Re: Cache Hash Index meta page.

From: Amit Kapila <amit(dot)kapila16(at)gmail(dot)com>
To: Mithun Cy <mithun(dot)cy(at)enterprisedb(dot)com>
Cc: Robert Haas <robertmhaas(at)gmail(dot)com>, Jesper Pedersen <jesper(dot)pedersen(at)redhat(dot)com>, Jeff Janes <jeff(dot)janes(at)gmail(dot)com>, pgsql-hackers <pgsql-hackers(at)postgresql(dot)org>, Tom Lane <tgl(at)sss(dot)pgh(dot)pa(dot)us>
Subject: Re: Cache Hash Index meta page.
Date: 2017-01-02 05:59:00
Message-ID: CAA4eK1+TDGpzP_UrgUbWqi+1JnJFxAcWgfuwamWcq4s6J3KoTQ@mail.gmail.com
Views: Raw Message | Whole Thread | Download mbox | Resend email
Thread:
Lists: pgsql-hackers

On Tue, Dec 27, 2016 at 1:36 PM, Mithun Cy <mithun(dot)cy(at)enterprisedb(dot)com> wrote:
> On Thu, Dec 22, 2016 at 12:17 PM, Amit Kapila <amit(dot)kapila16(at)gmail(dot)com> wrote:
>> On Wed, Dec 21, 2016 at 9:26 PM, Robert Haas <robertmhaas(at)gmail(dot)com> wrote:
>>> On Tue, Dec 20, 2016 at 2:25 PM, Mithun Cy <mithun(dot)cy(at)enterprisedb(dot)com> wrote:
>>>> -- I think if it is okay, I can document same for each member of HashMetaPageData whether to read from cached from meta page or directly from current meta page. Below briefly I have commented for each member. If you suggest I can go with that approach, I will produce a neat patch for same.
>>>
>>> Plain text emails are preferred on this list.
>
> Sorry, I have set the mail to plain text mode now.
>
>> I think this will make metpage cache access somewhat
>> similar to what we have in btree where we use cache to access
>> rootpage. Will something like that address your concern?
>
> Thanks, just like _bt_getroot I am introducing a new function
> _hash_getbucketbuf_from_hashkey() which will give the target bucket
> buffer for the given hashkey. This will use the cached metapage
> contents instead of reading meta page buffer if cached data is valid.
> There are 2 places which can use this service 1. _hash_first and 2.
> _hash_doinsert.
>

This version of the patch looks much better than the previous version.
I have few review comments:

1.
+ * pin so we can use the metabuf while writing into to it below.
+ */
+ metabuf =
_hash_getbuf(rel, HASH_METAPAGE, HASH_NOLOCK, LH_META_PAGE);

usage "into to .." in above comment seems to be wrong.

2.
- pageopaque->hasho_prevblkno = InvalidBlockNumber;
+
+ /*
+ *
Setting hasho_prevblkno of bucket page with latest maxbucket number
+ * to indicate
bucket has been initialized and need to reconstruct
+ * HashMetaCache if it is older.
+
*/
+ pageopaque->hasho_prevblkno = metap->hashm_maxbucket;

In the above comment, a reference to HashMetaCache is confusing, are
your referring to any structure here? If you change this, consider to
change the similar usage at other places in the patch as well.

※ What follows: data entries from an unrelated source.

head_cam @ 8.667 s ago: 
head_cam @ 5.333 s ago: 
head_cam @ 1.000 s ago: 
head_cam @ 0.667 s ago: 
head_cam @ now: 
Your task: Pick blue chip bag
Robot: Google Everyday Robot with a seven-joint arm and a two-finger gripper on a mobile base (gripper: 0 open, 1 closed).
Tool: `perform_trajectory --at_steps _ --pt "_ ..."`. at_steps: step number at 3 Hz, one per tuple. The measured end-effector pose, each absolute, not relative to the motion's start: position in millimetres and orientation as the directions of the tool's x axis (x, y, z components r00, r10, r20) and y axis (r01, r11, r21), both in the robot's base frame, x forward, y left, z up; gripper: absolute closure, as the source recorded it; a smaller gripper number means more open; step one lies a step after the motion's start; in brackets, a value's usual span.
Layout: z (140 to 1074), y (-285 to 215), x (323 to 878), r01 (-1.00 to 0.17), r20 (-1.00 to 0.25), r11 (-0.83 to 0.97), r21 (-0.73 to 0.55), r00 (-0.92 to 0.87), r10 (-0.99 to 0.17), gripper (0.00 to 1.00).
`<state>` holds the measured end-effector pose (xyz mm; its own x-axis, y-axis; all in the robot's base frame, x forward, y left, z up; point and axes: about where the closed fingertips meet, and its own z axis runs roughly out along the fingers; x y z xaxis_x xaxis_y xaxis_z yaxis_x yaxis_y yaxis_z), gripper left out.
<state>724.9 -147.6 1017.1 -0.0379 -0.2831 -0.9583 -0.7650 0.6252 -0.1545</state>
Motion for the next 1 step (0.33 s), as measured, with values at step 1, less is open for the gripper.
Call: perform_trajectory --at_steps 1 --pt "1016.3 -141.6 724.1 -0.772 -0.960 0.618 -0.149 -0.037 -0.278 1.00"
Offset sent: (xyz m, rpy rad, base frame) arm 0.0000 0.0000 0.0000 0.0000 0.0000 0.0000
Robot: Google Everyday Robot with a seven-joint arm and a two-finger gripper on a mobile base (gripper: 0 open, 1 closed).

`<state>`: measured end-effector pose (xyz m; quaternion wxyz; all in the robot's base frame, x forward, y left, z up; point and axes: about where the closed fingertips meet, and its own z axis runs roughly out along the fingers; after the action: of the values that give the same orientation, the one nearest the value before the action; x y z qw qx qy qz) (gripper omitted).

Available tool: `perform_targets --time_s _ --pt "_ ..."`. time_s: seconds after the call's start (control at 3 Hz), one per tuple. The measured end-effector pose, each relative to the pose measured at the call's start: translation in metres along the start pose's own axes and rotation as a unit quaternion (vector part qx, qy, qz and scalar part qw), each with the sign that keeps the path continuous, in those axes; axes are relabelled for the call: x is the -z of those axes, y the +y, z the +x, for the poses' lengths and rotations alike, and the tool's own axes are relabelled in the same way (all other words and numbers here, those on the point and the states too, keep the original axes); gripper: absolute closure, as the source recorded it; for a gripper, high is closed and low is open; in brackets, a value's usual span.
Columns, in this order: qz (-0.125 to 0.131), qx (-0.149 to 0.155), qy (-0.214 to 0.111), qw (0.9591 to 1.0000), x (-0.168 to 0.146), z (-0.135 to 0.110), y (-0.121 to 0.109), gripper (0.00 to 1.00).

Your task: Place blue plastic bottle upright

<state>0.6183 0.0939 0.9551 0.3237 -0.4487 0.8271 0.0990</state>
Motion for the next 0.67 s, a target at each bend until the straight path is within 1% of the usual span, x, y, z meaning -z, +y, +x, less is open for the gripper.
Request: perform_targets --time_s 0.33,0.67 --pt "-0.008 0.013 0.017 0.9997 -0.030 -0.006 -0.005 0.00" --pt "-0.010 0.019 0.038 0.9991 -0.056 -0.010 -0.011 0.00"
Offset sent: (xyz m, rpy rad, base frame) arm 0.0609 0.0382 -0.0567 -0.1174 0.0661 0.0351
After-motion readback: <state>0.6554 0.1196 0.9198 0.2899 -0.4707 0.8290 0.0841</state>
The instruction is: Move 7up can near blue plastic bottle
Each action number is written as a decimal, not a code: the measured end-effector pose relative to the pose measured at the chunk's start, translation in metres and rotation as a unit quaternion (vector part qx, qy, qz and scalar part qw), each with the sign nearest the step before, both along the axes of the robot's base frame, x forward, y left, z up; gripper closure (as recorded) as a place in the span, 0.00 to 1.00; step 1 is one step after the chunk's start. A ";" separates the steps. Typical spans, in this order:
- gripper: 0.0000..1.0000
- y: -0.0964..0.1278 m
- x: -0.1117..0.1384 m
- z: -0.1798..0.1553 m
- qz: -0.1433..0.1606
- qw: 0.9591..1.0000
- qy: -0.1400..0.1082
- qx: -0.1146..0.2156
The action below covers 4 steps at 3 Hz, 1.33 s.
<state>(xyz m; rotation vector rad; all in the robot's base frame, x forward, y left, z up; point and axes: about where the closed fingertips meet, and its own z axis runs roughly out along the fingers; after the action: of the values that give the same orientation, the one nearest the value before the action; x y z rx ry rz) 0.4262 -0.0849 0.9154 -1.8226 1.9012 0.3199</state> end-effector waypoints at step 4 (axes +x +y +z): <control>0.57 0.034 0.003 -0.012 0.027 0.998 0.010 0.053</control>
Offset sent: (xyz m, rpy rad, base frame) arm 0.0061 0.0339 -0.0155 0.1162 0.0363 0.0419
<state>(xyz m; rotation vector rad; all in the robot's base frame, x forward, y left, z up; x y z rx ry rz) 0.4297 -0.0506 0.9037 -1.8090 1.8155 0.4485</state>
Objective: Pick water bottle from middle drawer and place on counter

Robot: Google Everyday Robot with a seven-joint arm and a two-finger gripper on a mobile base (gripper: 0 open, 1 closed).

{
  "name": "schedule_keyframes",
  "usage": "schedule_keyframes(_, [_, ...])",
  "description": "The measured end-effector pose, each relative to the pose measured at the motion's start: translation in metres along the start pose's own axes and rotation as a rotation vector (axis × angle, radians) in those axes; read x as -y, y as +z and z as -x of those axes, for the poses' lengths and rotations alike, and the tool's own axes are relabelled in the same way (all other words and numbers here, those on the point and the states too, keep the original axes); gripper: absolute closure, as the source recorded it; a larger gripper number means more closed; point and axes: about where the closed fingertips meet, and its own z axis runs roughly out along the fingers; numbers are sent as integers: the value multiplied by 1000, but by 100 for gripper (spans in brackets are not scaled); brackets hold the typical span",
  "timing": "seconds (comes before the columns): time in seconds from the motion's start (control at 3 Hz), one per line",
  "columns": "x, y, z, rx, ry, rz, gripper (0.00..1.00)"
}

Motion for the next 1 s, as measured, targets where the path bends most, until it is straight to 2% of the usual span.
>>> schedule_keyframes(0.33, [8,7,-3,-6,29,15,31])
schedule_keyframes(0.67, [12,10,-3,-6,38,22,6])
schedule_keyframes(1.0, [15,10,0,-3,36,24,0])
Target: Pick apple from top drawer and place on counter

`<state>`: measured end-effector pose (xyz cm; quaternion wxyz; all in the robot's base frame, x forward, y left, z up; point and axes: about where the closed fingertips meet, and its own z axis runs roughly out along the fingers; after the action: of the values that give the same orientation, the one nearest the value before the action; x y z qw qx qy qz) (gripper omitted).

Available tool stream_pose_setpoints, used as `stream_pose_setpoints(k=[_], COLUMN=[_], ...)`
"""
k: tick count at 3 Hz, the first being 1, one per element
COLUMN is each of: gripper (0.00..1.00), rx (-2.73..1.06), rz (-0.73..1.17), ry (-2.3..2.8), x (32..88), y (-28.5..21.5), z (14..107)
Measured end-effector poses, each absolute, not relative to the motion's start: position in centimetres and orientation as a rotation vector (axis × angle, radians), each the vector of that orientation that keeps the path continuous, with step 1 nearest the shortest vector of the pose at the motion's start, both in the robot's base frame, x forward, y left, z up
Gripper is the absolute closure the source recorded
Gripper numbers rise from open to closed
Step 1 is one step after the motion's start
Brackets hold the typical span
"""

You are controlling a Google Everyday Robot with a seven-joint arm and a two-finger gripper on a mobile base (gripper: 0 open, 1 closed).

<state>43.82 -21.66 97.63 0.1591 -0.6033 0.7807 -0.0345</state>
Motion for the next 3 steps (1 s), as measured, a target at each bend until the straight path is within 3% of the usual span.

Also, it is not clear to what do you mean by ".. to indicate bucket
has been initialized .."? assigning maxbucket as a special value to
prevblkno is not related to initializing a bucket page.

3.
typedef struct HashPageOpaqueData
{
+ /*
+ * If this is an ovfl page this stores previous ovfl
(or bucket) blkno.
+ * Else if this is a bucket page we use this for a special purpose. We
+ *
store hashm_maxbucket value, whenever this page is initialized or
+ * split. So this helps us
to know whether the bucket has been split after
+ * caching the some of the meta page data.
See _hash_doinsert(),
+ * _hash_first() to know how to use same.
+ */

In above comment, where you are saying ".. caching the some of the
meta page data .." is slightly confusing, because it appears to me
that you are caching whole of the metapage not some part of it.

4.
+_hash_getbucketbuf_from_hashkey(uint32 hashkey, Relation rel,

Generally, for _hash_* API's, we use rel as the first parameter, so I
think it is better to maintain the same with this API as well.

5.
_hash_finish_split(rel, metabuf, buf, pageopaque->hasho_bucket,
- maxbucket, highmask, lowmask);
+ usedmetap->hashm_maxbucket,
+ usedmetap->hashm_highmask,
+ usedmetap->hashm_lowmask);

I think we should add an Assert for the validity of usedmetap before using it.

6. Getting few compilation errors in assert-enabled build.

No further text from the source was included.